Placement and protection: Boxes need to be placed where the birds won’t fry on a hot day or be exposed to predators like cats, raccoons, snakes or other birds. A baffle on the post can keep animals from climbing to the bird box, though pre-made posts like this run at about $60, Zoller says. His budget-friendly homemade solution is a metal fence stake with a baffle made of a 2-inch PVC pipe and cap. A stainless steel bolt centers the pipe.
“We’re not responsible for the birds that are flying around, but we are responsible for the birds we put in a box,” he says. People can also be responsible for birds by keeping their cats indoors, Zoller says.
What birds need: Bird boxes are not just used for nesting, which is a relatively brief time in the bird’s year. “They’re also used for roosting in the winter when it’s cold,” Zoller says. “They’re warm-blooded animals, so they’ll actually pile in together and share the warmth and that’s their roost.” Birds who use bird boxes are species who typically nest in cavities in dead trees; people tend to cut these down, so bird boxes serve a similar function.

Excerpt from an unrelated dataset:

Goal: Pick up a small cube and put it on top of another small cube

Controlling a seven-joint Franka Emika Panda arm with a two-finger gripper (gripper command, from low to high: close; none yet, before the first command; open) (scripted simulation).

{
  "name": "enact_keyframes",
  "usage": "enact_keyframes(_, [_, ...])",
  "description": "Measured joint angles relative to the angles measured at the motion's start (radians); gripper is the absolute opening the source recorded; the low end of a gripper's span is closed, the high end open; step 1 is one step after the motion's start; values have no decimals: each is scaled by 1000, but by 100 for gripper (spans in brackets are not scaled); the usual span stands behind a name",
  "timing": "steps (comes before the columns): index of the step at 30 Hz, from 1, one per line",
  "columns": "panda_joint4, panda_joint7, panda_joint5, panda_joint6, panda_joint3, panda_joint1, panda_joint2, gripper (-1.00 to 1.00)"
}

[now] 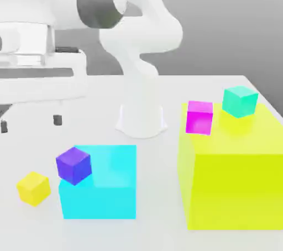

Enter the birdhouse competition
JC Raulston Arboretum’s 17th Annual Birdhouse Competition is open to both children and adults. The competition aims to raise awareness about bird habitats.
Adults have three categories: Serious, Flights of Fancy and College Students (themed after the college or major). Serious entries are “working birdhouses” and are judged on craftsmanship, functionality for humans and birds, mountability and aesthetics. Flights of Fancy entries are described as “decorator birdhouses” and are judged on aesthetics, imaginative theme, craftsmanship and functionality.
Children have categories for ages 4-6, 7-9, 10-12 and 13-16. Entries will be judged on aesthetics, imaginative theme or concept, craftsmanship and functionality for birds.
Competitors are not limited to one entry; all entries should be portable. All entries are due at the Raleigh arboretum between 10 a.m.-6 p.m. March 31.
More details on entry requirements can be found at jcra.ncsu.edu/birdhouses.
The public can also view the entries and vote for their favorite birdhouse from 9 a.m.-4 p.m. April 1.
The National Audobon Society has a mission to protect birds and their habitats. Info: audubon.org.
Wake Audubon Society meets at 7:30 p.m. on the second Tuesday of the month at the N.C. Museum of Natural Science. Info: wakeaudubon.org.
Nestwatch, operated by the Cornell Lab of Ornithology, provides plans for bird boxes. You can also input your location and what’s around your house and find out if the bird you’re trying to attract might live in or near your yard. Info: nestwatch.org.